Tuesday’s column on how business has actually fared under President Obama has attracted some interesting replies. Let’s go through them.
One common response came from the Washington Examiner’s Conn Carroll:
In a sense, Carroll is right: The United States has the highest corporate tax rate in the world.
But in another sense, Carroll is wrong: The United States does not have the highest corporate tax rate in the world.
When people talk about the corporate tax rate, they can be talking about one of two things: The tax rate that the law says corporations should pay, and the tax rate that corporations, after taking advantage of various deductions and exemptions and loopholes, actually pay.
The first is called the “statutory tax rate,” and at 35 percent — 39 percent if you include state taxes — it’s the highest in the world. The second is called the “effective tax rate,” and it’s considerably lower, though still on the high end internationally. Here’s a good graph from The New York Times on how it’s changed in recent years:
The Wall Street Journal says the situation is even starker than that: If you include the “bonus depreciation” tax break, which President Obama signed into law and which I mentioned in the column, the effective corporate tax rate in 2011 was 12.1 percent.
So as corporate profits have gone up in recent years, the actual taxes they’ve paid have gone down, in large part due to the recession and an array of tax breaks. Don’t take it from me: “Corporate tax receipts as a share of profits are at their lowest level in at least 40 years,” concluded the Journal.
What’s weirder about this conversation is the idea that our high statutory tax rate on corporations is somehow evidence that the Obama administration is anti-business. The corporate tax rate long predates Obama, and he’s made no move to raise it. Just the opposite, in fact. The Obama administration has argued for corporate tax reform that would bring down the rate by eliminating various deductions and loopholes, and they recently released a white paper (pdf) laying out a number of ideas for how we could do that.

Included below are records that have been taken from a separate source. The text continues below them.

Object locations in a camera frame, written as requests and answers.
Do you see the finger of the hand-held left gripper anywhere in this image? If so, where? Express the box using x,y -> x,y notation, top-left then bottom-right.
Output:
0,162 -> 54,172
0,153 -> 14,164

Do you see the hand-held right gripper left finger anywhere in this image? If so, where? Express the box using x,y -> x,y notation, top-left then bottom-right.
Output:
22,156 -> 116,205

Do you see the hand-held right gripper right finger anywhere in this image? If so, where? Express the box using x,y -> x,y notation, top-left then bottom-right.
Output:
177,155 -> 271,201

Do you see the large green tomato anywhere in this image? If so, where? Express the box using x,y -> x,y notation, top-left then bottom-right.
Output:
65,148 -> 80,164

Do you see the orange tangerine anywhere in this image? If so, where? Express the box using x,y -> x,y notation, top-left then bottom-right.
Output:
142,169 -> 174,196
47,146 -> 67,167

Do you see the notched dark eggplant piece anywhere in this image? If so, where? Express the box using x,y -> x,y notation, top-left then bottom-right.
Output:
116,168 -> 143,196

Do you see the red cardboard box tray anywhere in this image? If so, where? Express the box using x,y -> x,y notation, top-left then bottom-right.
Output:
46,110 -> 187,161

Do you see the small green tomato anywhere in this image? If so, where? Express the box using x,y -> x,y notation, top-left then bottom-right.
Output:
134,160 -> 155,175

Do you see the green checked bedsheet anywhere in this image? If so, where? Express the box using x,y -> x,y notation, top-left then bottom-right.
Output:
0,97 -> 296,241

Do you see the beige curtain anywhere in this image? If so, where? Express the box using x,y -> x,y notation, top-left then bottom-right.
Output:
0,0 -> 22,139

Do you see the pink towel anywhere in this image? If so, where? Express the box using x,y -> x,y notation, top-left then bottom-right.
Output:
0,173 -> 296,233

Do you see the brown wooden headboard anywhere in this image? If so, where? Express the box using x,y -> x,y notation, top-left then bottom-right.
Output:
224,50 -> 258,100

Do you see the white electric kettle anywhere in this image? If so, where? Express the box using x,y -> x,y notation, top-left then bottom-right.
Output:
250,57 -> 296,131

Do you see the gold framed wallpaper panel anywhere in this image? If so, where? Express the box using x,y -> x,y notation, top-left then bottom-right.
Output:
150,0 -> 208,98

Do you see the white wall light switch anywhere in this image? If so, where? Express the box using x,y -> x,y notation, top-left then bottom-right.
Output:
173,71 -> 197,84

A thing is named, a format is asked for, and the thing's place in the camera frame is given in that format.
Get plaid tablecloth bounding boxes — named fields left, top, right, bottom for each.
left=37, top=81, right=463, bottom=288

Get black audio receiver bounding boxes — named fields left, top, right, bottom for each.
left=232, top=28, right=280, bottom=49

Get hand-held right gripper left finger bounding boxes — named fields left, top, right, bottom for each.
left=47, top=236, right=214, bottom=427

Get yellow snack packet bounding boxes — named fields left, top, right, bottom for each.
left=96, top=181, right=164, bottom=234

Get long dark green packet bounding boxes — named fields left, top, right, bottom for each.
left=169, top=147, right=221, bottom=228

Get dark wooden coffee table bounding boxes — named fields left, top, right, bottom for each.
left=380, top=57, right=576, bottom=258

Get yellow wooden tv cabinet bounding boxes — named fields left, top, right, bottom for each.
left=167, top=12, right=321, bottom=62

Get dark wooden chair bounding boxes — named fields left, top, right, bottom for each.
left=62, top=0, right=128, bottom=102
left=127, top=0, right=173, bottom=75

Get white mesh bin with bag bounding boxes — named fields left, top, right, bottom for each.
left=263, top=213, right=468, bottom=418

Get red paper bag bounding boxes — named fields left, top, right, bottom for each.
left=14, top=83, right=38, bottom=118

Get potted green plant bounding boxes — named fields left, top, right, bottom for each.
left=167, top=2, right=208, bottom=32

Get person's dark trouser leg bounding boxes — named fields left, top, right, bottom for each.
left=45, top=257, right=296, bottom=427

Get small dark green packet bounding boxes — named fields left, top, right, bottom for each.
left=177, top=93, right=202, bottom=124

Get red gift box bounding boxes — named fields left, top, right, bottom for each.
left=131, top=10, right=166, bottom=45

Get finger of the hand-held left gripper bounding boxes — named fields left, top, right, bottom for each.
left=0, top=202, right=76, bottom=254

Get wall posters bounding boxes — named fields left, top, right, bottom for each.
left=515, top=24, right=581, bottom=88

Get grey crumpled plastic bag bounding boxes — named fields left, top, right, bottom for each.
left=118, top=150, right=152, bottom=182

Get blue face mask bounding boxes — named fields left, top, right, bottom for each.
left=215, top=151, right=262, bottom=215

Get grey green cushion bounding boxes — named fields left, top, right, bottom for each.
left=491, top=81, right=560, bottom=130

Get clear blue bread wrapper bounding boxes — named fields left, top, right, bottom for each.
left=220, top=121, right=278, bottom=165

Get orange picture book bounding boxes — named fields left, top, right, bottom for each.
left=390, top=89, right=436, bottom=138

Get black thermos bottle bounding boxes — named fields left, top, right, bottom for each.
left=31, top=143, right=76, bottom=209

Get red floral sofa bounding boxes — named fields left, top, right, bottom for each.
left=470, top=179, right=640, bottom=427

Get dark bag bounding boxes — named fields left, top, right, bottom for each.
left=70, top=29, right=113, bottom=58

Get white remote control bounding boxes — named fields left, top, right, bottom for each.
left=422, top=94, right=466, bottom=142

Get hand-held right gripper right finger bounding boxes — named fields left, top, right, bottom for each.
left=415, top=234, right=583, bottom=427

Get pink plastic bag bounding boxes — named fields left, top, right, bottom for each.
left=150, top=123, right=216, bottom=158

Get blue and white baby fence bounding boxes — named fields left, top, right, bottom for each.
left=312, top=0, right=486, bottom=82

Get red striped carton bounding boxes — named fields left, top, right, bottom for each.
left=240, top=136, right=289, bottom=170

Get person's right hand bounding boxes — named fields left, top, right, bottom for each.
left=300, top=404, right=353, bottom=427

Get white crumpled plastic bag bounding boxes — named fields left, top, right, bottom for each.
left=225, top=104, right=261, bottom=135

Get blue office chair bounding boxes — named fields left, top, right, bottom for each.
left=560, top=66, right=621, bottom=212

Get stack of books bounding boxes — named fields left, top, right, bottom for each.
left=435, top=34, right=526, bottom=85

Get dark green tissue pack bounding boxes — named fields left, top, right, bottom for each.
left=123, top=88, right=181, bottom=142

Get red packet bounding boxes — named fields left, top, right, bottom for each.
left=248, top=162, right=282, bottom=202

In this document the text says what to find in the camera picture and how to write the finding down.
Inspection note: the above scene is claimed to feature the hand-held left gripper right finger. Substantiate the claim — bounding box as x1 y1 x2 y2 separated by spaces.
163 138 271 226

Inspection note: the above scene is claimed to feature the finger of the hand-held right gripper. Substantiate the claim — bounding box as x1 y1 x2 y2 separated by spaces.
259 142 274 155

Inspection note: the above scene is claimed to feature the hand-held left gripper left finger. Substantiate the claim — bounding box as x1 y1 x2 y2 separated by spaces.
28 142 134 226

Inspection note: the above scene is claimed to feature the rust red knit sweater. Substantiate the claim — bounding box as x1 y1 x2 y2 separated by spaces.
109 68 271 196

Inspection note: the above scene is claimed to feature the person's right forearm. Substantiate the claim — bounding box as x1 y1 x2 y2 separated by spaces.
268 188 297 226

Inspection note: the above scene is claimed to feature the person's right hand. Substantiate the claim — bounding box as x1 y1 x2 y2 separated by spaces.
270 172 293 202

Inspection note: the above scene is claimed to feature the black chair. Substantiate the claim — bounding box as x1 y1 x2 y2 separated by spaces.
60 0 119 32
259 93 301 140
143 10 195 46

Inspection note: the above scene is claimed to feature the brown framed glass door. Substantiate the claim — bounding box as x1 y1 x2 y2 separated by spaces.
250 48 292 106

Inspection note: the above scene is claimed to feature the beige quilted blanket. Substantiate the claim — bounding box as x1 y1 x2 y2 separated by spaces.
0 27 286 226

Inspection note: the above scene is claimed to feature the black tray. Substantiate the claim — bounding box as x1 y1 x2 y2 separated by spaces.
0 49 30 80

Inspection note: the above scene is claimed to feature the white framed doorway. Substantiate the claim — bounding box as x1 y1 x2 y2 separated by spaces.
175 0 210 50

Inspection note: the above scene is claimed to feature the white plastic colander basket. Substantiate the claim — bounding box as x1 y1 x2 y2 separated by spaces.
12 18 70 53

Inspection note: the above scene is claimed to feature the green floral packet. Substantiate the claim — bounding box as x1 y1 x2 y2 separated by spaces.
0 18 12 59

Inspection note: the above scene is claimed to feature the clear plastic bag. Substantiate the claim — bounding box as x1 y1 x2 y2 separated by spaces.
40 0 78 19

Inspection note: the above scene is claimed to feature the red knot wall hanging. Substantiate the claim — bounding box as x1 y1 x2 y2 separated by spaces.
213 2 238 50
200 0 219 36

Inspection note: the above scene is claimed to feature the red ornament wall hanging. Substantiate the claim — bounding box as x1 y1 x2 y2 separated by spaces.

So, in summary: The actual taxes corporations are paying are down under Obama, even as their profits are up. The high statutory tax rate on corporations predates Obama, and his administration has repeatedly argued that we should lower it. There’s plenty to disagree with in how his administration would like to reform corporate taxes. The Obama administration, for instance, wants corporations to pay taxes on overseas income, while many business groups don’t. But it’s hard to see evidence of a particular tilt against private enterprise, which is what Gov. Bobby Jindal said, and what I was responding to.
Next up: Regulations. A reader e-mails:
Noticed you left out all the pro-business efforts Obama did with Obamacare and regulatory power.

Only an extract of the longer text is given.